▸ **Problem requirements**: Reproduce the records that follow exactly as they appear.
—————
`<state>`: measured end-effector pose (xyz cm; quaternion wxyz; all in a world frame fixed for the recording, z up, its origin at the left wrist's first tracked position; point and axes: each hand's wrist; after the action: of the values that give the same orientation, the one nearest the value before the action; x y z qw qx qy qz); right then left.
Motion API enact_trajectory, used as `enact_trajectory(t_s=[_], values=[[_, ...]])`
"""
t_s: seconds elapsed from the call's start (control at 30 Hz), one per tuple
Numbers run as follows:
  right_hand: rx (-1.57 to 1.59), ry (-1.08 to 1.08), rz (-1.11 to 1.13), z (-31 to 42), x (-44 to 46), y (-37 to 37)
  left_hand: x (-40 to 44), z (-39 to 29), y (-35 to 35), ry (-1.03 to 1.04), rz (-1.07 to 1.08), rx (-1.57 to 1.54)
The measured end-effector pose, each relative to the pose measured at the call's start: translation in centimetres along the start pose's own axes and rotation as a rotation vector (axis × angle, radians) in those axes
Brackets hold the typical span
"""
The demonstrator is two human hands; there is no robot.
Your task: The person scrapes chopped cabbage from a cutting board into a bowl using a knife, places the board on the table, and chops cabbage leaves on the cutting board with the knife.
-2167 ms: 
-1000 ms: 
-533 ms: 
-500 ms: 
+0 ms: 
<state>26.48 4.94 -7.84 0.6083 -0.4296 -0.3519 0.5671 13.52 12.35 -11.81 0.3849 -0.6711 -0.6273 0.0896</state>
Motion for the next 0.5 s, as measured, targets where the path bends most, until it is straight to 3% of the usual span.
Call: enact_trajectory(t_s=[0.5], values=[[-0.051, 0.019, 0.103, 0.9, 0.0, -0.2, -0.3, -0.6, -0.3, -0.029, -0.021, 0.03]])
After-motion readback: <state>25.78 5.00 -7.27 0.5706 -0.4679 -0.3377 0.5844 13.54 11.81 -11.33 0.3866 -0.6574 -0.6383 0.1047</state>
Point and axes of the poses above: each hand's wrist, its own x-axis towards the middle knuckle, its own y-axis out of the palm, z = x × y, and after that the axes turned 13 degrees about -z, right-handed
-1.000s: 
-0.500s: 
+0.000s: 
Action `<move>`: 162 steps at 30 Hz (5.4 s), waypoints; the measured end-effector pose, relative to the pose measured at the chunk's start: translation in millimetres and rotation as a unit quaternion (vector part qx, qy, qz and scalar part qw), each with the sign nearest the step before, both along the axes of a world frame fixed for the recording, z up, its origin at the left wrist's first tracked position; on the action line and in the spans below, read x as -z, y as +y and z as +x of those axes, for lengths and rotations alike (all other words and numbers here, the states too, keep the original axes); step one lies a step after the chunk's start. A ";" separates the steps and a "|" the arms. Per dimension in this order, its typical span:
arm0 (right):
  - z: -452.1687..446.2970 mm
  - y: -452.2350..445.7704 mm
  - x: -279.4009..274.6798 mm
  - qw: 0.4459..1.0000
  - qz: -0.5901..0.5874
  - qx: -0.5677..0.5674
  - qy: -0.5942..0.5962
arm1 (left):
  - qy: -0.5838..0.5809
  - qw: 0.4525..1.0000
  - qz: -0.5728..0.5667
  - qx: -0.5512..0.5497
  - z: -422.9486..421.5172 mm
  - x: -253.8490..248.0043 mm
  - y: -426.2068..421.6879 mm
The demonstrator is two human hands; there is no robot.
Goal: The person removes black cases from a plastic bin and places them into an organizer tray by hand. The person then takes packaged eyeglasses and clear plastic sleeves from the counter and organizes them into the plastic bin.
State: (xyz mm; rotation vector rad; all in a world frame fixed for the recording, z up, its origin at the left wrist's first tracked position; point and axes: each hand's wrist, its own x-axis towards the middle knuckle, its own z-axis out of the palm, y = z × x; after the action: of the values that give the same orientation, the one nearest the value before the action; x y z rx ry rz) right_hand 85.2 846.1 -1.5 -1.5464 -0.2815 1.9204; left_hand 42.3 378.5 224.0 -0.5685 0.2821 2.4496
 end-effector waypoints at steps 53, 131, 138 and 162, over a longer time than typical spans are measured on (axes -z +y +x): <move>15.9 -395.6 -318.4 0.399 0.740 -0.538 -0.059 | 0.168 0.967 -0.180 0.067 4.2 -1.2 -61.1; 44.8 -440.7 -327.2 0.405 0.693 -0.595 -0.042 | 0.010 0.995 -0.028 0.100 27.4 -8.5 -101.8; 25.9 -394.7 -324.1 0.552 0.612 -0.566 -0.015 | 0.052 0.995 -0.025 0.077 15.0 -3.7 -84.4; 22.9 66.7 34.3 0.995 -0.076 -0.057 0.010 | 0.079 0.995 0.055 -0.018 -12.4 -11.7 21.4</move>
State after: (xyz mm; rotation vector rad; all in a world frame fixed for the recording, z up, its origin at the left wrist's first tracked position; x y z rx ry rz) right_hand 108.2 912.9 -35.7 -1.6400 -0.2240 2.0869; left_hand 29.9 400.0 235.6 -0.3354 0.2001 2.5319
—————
▸ **Task output**:
`<state>`: measured end-effector pose (xyz cm; quaternion wxyz; all in a world frame fixed for the recording, z up, its origin at the left wrist's first tracked position; point and axes: each hand's wrist; after the action: of the values that give the same orientation, the one nearest the value before the action; x y z qw qx qy qz); right then left.
Motion API enact_trajectory, used as `enact_trajectory(t_s=[_], values=[[_, ...]])`
"""
t_s: seconds elapsed from the call's start (control at 30 Hz), one per tuple
Numbers run as follows:
  right_hand: rx (-1.57 to 1.59), ry (-1.08 to 1.08), rz (-1.11 to 1.13), z (-31 to 42), x (-44 to 46), y (-37 to 37)
  left_hand: x (-40 to 44), z (-39 to 29), y (-35 to 35), ry (-1.03 to 1.04), rz (-1.07 to 1.08), rx (-1.57 to 1.54)
The measured end-effector pose, each relative to the pose measured at the call's start: translation in centimetres along the start pose's own axes and rotation as a rotation vector (axis × angle, radians) in those axes
Brackets hold the typical span
"""
The demonstrator is two human hands; there is no robot.
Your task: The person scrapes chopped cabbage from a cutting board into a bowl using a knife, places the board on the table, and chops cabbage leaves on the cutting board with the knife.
-2167 ms: 
-1000 ms: 
-533 ms: 
-500 ms: 
+0 ms: 
<state>26.48 4.94 -7.84 0.6083 -0.4296 -0.3519 0.5671 13.52 12.35 -11.81 0.3849 -0.6711 -0.6273 0.0896</state>
Motion for the next 0.5 s, as measured, targets where the path bends most, until it is straight to 3% of the usual span.
Call: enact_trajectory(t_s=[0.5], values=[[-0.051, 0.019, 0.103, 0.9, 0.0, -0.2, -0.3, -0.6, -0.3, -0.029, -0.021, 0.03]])
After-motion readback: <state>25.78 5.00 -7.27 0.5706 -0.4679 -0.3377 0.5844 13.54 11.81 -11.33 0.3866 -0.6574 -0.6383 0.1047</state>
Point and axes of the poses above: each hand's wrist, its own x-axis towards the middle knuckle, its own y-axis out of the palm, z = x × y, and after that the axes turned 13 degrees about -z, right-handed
-1.000s: 
-0.500s: 
+0.000s: 
Action `<move>`: 162 steps at 30 Hz (5.4 s), waypoints; the measured end-effector pose, relative to the pose measured at the chunk's start: translation in millimetres and rotation as a unit quaternion (vector part qx, qy, qz and scalar part qw), each with the sign nearest the step before, both along the axes of a world frame fixed for the recording, z up, its origin at the left wrist's first tracked position; on the action line and in the spans below, read x as -z, y as +y and z as +x of those axes, for lengths and rotations alike (all other words and numbers here, the states too, keep the original axes); step one lies a step after the chunk's start. A ";" separates the steps and a "|" the arms. Per dimension in this order, its typical span:
arm0 (right):
  - z: -452.1687..446.2970 mm
  - y: -452.2350..445.7704 mm
  - x: -279.4009..274.6798 mm
  - qw: 0.4459..1.0000
  - qz: -0.5901..0.5874
  - qx: -0.5677..0.5674
  - qy: -0.5942..0.5962
arm1 (left):
  - qy: -0.5838..0.5809
  - qw: 0.4525..1.0000
  - qz: -0.5728..0.5667
  - qx: -0.5512..0.5497
  - z: -422.9486..421.5172 mm
  - x: -253.8490..248.0043 mm
  - y: -426.2068..421.6879 mm
The demonstrator is two human hands; there is no robot.
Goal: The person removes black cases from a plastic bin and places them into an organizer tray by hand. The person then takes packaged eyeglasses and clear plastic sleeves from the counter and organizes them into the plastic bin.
State: (xyz mm; rotation vector rad; all in a world frame fixed for the recording, z up, its origin at the left wrist's first tracked position; point and axes: each hand's wrist, its own x-axis towards the middle knuckle, its own z-axis out of the palm, y = z × x; after the action: of the values that give the same orientation, the one nearest the value before the action; x y z rx ry rz) right_hand 85.2 846.1 -1.5 -1.5464 -0.2815 1.9204; left_hand 42.3 378.5 224.0 -0.5685 0.2821 2.4496
 end-effector waypoints at steps 53, 131, 138 and 162, over a longer time than typical spans are measured on (axes -z +y +x): <move>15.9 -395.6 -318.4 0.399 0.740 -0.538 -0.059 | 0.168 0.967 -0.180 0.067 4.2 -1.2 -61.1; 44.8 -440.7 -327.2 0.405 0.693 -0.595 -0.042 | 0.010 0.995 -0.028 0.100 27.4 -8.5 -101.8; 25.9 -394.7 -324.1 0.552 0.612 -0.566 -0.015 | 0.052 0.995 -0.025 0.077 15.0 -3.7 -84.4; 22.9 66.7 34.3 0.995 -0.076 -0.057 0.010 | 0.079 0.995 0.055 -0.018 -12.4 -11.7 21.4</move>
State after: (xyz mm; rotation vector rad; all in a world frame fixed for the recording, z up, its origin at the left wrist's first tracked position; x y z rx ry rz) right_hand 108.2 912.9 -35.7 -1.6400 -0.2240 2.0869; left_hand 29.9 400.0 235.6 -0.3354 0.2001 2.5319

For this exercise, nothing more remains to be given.